## Directions for this task
Nothing but the records themselves, exactly as written, should appear in the reply; leave out the pictures.

==== Extracted information

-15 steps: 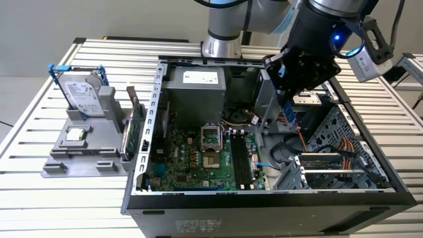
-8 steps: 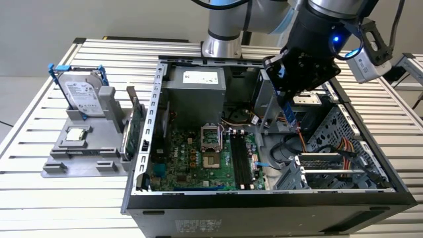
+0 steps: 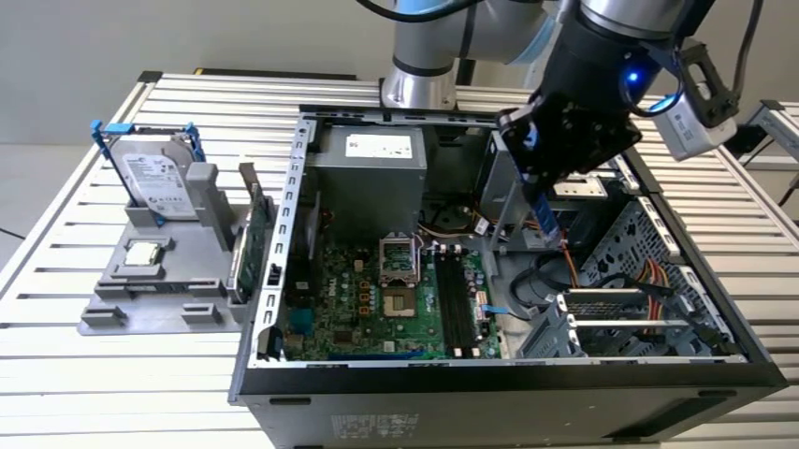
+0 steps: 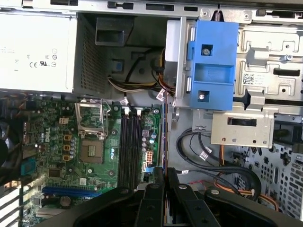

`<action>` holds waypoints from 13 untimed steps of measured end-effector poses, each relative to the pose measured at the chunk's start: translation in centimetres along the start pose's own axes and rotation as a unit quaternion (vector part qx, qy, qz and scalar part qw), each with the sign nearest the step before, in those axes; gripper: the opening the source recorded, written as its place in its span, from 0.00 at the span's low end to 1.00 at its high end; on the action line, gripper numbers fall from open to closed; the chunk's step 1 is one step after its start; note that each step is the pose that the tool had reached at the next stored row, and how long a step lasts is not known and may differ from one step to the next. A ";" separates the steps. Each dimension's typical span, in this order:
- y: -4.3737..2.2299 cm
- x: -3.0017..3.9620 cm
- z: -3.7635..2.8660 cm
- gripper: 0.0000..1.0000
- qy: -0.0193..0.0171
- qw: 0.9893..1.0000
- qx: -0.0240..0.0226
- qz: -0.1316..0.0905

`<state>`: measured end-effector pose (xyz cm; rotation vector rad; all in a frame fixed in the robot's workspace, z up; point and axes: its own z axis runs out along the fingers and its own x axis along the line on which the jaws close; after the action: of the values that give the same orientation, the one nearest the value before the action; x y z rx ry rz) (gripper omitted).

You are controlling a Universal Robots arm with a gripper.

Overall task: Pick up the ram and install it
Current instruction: 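Insert the ram into the slot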

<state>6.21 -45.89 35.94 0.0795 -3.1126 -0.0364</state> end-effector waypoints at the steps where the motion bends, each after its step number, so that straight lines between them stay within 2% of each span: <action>1: 0.00 0.00 0.05 0.00 0.000 1.000 0.000 0.000; 13: -0.01 0.11 0.69 0.00 0.000 1.000 0.002 0.000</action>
<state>6.08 -45.89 35.25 0.0794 -3.1131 -0.0293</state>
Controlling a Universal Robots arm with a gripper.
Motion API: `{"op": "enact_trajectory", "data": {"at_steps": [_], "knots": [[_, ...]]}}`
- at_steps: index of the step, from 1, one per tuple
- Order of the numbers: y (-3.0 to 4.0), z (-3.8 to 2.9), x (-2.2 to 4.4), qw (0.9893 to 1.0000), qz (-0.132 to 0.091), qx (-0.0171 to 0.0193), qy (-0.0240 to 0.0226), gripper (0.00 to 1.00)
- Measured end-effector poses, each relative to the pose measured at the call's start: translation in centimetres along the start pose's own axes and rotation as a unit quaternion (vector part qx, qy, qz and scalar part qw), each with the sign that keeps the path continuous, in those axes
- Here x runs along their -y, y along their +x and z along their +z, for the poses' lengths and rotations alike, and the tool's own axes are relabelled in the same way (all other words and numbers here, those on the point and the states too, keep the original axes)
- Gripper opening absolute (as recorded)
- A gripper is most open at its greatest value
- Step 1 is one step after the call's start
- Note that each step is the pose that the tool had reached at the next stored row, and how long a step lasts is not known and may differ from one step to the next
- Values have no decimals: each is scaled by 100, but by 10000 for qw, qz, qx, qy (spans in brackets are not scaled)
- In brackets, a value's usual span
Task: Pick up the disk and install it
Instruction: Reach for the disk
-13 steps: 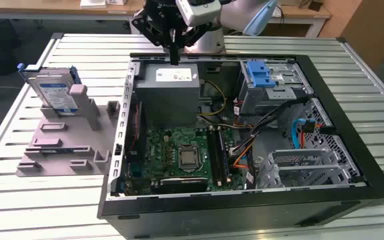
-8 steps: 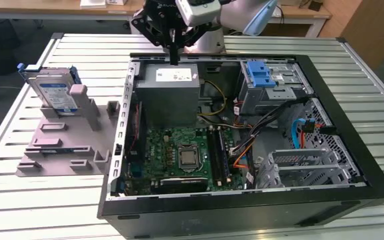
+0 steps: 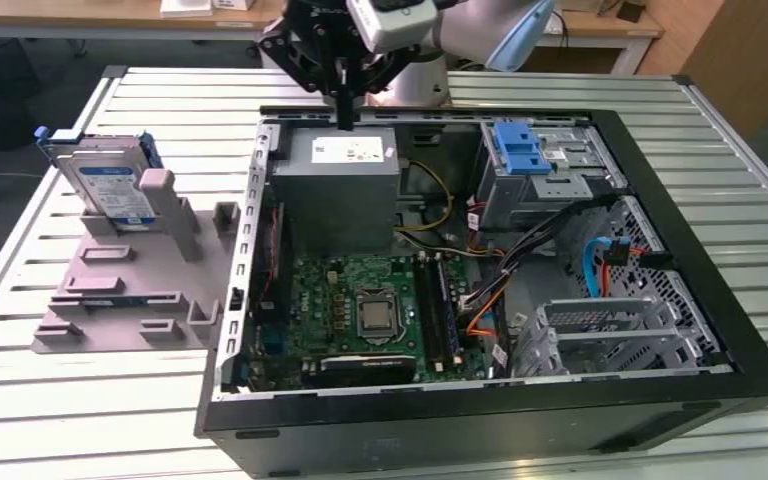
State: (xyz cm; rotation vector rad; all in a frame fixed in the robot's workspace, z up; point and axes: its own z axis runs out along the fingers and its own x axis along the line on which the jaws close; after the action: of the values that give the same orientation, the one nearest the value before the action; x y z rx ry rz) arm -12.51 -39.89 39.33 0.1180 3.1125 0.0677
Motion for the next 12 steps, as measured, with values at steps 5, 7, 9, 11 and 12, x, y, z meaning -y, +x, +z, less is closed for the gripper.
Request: {"op": "enact_trajectory", "data": {"at_steps": [5, 7, 9, 11, 12], "knots": [[39, 0, 3, 10000, 0, 0, 0, 11], [54, -1, 4, 10000, 0, 0, 0, 11], [66, -1, 5, 10000, 0, 0, 0, 11], [76, 0, 6, 10000, 0, 0, 0, 11], [83, -1, 6, 10000, 0, 0, 0, 11]]}}
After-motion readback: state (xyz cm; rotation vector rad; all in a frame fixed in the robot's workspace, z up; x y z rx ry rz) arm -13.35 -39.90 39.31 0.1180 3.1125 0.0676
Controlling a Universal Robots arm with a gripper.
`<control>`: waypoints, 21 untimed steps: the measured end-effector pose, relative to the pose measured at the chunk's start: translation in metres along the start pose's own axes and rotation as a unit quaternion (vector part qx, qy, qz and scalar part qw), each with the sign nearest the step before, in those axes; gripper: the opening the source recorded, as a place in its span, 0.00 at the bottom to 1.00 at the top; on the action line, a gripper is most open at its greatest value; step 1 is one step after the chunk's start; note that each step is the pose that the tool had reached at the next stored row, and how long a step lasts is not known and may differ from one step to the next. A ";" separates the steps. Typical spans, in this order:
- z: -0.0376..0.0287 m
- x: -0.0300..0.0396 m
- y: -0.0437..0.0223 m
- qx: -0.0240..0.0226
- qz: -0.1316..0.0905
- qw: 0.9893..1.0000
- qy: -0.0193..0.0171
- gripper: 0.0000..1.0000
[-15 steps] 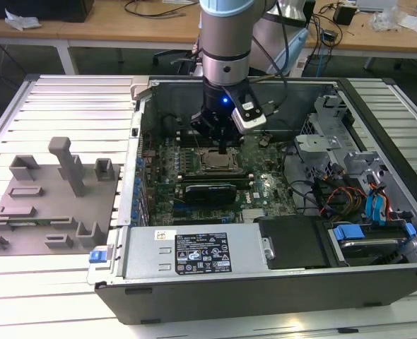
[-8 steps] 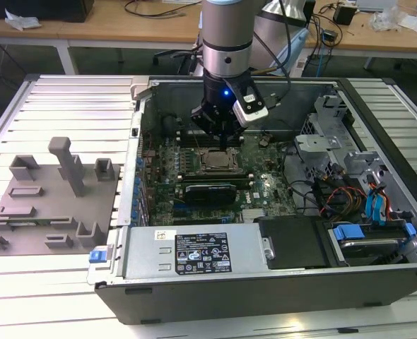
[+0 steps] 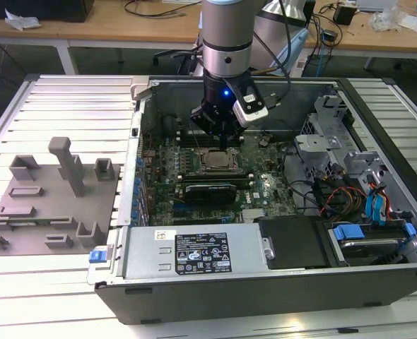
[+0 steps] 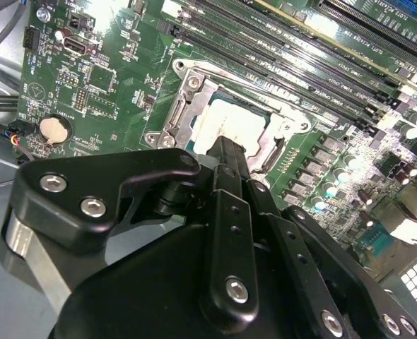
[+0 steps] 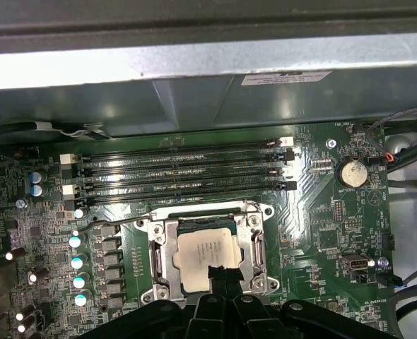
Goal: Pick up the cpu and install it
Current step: 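Install the first cpu locking lever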
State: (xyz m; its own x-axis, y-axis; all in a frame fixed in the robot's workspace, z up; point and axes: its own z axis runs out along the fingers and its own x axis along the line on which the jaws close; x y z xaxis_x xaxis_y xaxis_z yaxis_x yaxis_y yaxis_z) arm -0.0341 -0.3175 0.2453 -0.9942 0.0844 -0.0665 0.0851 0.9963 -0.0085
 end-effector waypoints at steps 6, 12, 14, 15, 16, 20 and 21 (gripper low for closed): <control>-0.0016 -0.0001 0.0001 0.000 0.000 1.000 0.000 0.11; -0.0060 -0.0004 0.0000 0.000 0.000 1.000 0.000 0.11; -0.0061 -0.0004 0.0000 0.000 0.000 1.000 0.000 0.11; -0.0061 -0.0001 -0.0001 0.000 0.000 1.000 0.000 0.11; -0.0062 0.0006 -0.0001 0.000 0.000 1.000 0.000 0.11; -0.0067 0.0093 -0.0008 0.000 0.000 1.000 0.000 0.11; -0.0068 0.0113 -0.0010 0.000 0.000 1.000 0.000 0.11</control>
State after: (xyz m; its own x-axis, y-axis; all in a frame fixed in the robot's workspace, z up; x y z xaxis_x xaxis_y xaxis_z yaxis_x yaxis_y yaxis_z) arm -0.0459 -0.3175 0.2513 -0.9942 0.0843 -0.0665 0.0851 0.9963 -0.0086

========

## Result of the task
-15 steps: 
-8 steps: 
+0 steps: 
+0 steps: 

`<action>` holds waypoints from 13 untimed steps of measured end-effector poses, each relative to the pose measured at the chunk's start: translation in centimetres along the start pose's own axes and rotation as a unit quaternion (vector part qx, qy, qz and scalar part qw), each with the sign nearest the step before, in those axes; gripper: the opening the source recorded, written as its place in its span, from 0.00 at the span's low end to 1.00 at its high end; on the action line, gripper numbers fall from open to closed; the chunk's step 1 is one step after its start; note that each step is the pose that the tool had reached at the next stored row, and how long a step lasts is not known and may differ from one step to the next. A ";" separates the steps. Each dimension's typical span, in this order:
- y: -4.3737..2.2299 cm
- x: -3.0017..3.9620 cm
- z: -3.7635..2.8660 cm
- gripper: 0.0000..1.0000
- qy: -0.0193..0.0171
- qw: 0.9893..1.0000
- qx: -0.0240..0.0226
- qz: -0.1316..0.0905

`<state>`: measured end-effector pose (xyz cm; rotation vector rad; all in a frame fixed in the robot's workspace, z up; point and axes: its own z axis runs out along the fingers and its own x axis along the line on which the jaws close; after the action: of the values that give the same orientation, the one nearest the value before the action; x y z rx ry rz) (gripper omitted).

You are controlling a Universal Robots arm with a gripper.

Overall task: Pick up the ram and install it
Current instruction: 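Insert the ram into the slot
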
<state>6.21 -45.89 35.94 0.0795 -3.1126 -0.0364</state> end-effector waypoints at the steps where the motion bends, each after its step number, so that straight lines between them stay within 2% of each span: <action>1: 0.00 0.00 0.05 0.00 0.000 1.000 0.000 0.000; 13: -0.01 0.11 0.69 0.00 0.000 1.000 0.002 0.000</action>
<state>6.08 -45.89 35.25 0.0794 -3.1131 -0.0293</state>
Controlling a Universal Robots arm with a gripper.
Motion API: `{"op": "enact_trajectory", "data": {"at_steps": [_], "knots": [[_, ...]]}}`
- at_steps: index of the step, from 1, one per tuple
- Order of the numbers: y (-3.0 to 4.0), z (-3.8 to 2.9), x (-2.2 to 4.4), qw (0.9893 to 1.0000), qz (-0.132 to 0.091), qx (-0.0171 to 0.0193), qy (-0.0240 to 0.0226), gripper (0.00 to 1.00)
- Measured end-effector poses, each relative to the pose measured at the call's start: translation in centimetres along the start pose's own axes and rotation as a unit quaternion (vector part qx, qy, qz and scalar part qw), each with the sign that keeps the path continuous, in those axes
- Here x runs along their -y, y along their +x and z along their +z, for the poses' lengths and rotations alike, and the tool's own axes are relabelled in the same way (all other words and numbers here, those on the point and the states too, keep the original axes)
- Gripper opening absolute (as recorded)
- A gripper is most open at its greatest value
- Step 1 is one step after the call's start
- Note that each step is the pose that the tool had reached at the next stored row, and how long a step lasts is not known and may differ from one step to the next
- Values have no decimals: each is scaled by 100, but by 10000 for qw, qz, qx, qy (spans in brackets are not scaled)
- In brackets, a value's usual span
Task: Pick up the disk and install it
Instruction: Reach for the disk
-13 steps: 
-8 steps: 
+0 steps: 
State: (xyz cm; rotation vector rad; all in a frame fixed in the robot's workspace, z up; point and axes: its own z axis runs out along the fingers and its own x axis along the line on which the jaws close; after the action: of the values that give the same orientation, the one nearest the value before the action; x y z rx ry rz) arm -12.51 -39.89 39.33 0.1180 3.1125 0.0677
Motion for the next 12 steps, as measured, with values at steps 5, 7, 9, 11 and 12, x, y, z meaning -y, +x, +z, less is closed for the gripper.
Request: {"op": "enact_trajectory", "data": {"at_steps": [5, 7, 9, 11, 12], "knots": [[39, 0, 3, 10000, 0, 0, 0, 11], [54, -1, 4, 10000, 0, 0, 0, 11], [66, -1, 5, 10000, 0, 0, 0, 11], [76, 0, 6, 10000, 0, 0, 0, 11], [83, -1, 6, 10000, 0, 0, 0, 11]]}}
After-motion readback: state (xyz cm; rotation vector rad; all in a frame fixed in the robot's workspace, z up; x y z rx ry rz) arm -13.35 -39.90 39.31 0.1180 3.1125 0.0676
Controlling a Universal Robots arm with a gripper.
`<control>`: waypoints, 21 untimed steps: the measured end-effector pose, relative to the pose measured at the chunk's start: translation in metres along the start pose's own axes and rotation as a unit quaternion (vector part qx, qy, qz and scalar part qw), each with the sign nearest the step before, in those axes; gripper: the opening the source recorded, as a place in its span, 0.00 at the bottom to 1.00 at the top; on the action line, a gripper is most open at its greatest value; step 1 is one step after the chunk's start; note that each step is the pose that the tool had reached at the next stored row, and how long a step lasts is not known and may differ from one step to the next. A ";" separates the steps. Typical spans, in this order:
- z: -0.0376..0.0287 m
- x: -0.0300..0.0396 m
- y: -0.0437..0.0223 m
- qx: -0.0240..0.0226
- qz: -0.1316..0.0905
- qw: 0.9893..1.0000
- qy: -0.0193..0.0171
- gripper: 0.0000..1.0000
[-15 steps] 
[-8 steps] 
[+0 steps] 
[+0 steps] 
[+0 steps] 
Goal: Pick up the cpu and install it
Current step: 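Install the first cpu locking lever
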State: (xyz m; its own x-axis, y-axis; all in a frame fixed in the robot's workspace, z up; point and axes: its own z axis runs out along the fingers and its own x axis along the line on which the jaws close; x y z xaxis_x xaxis_y xaxis_z yaxis_x yaxis_y yaxis_z) arm -0.0341 -0.3175 0.2453 -0.9942 0.0844 -0.0665 0.0851 0.9963 -0.0085
 end-effector waypoints at steps 6, 12, 14, 15, 16, 20 and 21 (gripper low for closed): <control>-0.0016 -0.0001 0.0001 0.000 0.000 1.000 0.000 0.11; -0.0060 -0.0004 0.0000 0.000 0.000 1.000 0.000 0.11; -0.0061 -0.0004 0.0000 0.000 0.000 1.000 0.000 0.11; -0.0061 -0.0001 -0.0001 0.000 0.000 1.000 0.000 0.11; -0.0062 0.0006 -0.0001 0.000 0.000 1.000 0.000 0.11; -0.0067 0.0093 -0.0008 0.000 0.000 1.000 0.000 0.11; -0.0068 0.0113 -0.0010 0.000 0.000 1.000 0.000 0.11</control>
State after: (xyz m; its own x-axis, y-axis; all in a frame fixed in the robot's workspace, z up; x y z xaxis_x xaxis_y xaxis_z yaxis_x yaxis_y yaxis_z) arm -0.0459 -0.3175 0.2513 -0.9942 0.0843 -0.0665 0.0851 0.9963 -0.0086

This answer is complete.